Exercise brief: Since only a count is wanted, work out how many lines in the material below contain the word "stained" and return that number.

Data extract:
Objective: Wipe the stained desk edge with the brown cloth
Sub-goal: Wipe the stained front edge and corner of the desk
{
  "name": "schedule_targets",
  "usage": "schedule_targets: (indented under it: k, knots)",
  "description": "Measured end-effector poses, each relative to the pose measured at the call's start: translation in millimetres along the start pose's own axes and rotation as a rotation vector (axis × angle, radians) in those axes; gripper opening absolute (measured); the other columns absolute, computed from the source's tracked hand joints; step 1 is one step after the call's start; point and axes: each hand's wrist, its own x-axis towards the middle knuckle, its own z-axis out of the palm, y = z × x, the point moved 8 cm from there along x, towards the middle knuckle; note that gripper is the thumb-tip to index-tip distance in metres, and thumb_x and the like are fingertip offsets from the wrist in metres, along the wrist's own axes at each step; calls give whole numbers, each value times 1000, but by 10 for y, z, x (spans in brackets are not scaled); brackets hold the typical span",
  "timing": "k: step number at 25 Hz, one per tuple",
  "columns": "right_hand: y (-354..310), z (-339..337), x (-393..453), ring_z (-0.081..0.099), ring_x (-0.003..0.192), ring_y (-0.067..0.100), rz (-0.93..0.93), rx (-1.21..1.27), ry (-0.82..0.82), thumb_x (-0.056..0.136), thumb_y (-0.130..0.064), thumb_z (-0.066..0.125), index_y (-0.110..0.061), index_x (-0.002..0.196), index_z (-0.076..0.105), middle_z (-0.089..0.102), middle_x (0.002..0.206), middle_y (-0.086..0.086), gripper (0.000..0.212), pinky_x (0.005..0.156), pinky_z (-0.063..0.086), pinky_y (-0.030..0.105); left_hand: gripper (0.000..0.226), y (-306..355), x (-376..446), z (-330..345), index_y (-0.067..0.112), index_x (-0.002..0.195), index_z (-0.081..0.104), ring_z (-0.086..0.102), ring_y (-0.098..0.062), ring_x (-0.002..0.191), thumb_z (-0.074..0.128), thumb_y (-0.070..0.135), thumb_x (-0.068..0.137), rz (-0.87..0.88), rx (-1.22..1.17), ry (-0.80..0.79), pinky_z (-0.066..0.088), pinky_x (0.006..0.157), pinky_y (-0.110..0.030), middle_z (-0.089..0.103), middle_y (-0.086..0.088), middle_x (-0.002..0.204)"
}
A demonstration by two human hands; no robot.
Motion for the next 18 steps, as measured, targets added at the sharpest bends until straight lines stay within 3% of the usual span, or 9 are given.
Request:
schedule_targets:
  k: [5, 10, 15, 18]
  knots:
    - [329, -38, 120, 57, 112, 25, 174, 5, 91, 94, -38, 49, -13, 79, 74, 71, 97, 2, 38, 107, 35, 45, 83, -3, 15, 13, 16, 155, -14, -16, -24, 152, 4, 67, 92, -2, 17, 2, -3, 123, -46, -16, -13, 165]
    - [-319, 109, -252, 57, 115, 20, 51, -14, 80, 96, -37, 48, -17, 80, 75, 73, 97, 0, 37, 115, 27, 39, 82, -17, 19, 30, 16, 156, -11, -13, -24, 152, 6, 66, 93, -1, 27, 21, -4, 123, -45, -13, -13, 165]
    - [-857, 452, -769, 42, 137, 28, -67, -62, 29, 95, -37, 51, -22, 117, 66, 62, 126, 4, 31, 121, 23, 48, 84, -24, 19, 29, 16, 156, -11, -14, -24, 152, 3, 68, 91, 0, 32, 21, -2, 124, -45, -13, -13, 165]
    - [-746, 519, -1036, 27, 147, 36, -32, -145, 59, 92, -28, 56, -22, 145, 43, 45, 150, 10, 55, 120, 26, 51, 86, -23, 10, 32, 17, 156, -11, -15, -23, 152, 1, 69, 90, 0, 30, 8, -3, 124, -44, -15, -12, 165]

Result for this task: 2